Your objective:
Find and copy each line in the material below where the string "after" occurs.

*** Opening of Data excerpt ***

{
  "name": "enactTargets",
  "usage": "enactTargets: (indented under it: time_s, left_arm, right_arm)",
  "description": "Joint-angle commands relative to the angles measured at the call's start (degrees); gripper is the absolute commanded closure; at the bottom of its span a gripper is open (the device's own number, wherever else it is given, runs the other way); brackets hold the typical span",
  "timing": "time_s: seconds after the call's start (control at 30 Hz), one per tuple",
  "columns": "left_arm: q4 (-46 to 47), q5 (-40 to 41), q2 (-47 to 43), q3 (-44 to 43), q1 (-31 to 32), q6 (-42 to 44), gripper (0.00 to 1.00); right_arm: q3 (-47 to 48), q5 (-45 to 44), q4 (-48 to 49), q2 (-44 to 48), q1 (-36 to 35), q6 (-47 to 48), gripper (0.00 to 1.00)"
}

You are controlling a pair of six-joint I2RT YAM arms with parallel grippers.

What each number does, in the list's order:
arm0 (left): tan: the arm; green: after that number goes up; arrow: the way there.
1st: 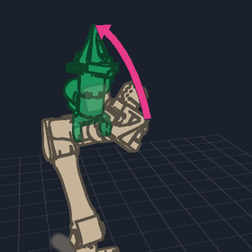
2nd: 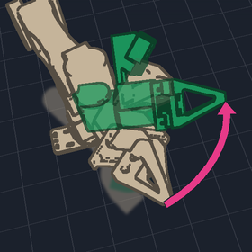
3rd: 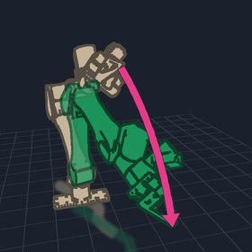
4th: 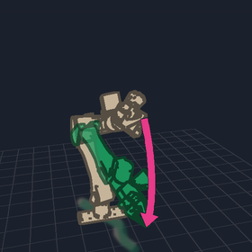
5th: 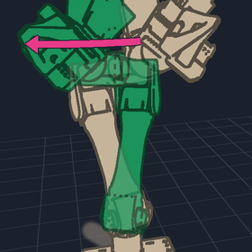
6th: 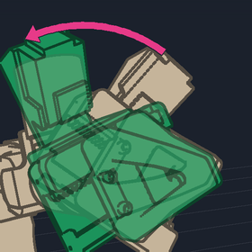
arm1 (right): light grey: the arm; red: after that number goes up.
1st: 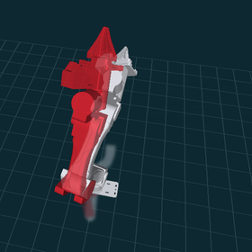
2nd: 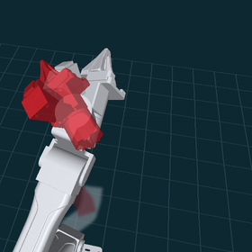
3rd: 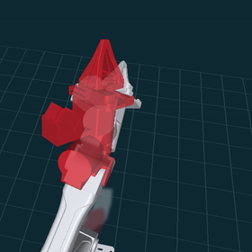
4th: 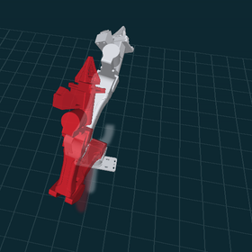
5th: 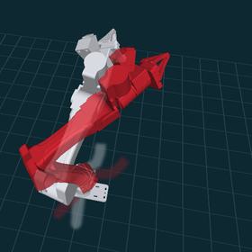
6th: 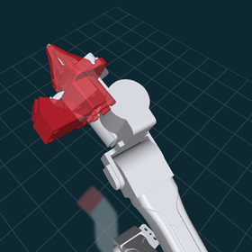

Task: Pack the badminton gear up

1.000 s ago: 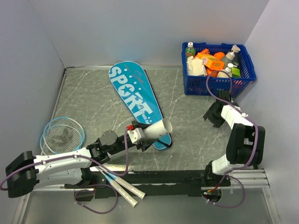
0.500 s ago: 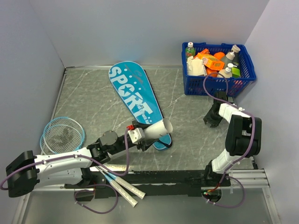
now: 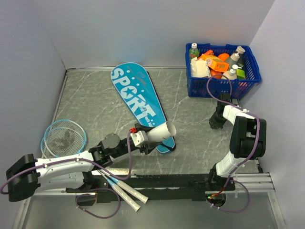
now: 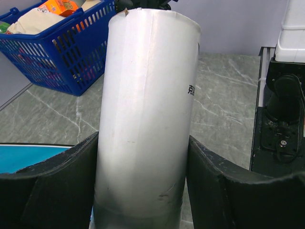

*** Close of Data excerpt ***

Output:
  "timing": "time_s: seconds after the call's start (control at 30 Hz), one per tuple",
arm0 (left): tan: the arm; green: after that number goes up; arrow: the way there.
arm1 (right): light grey: the arm; red: after that number goes up.

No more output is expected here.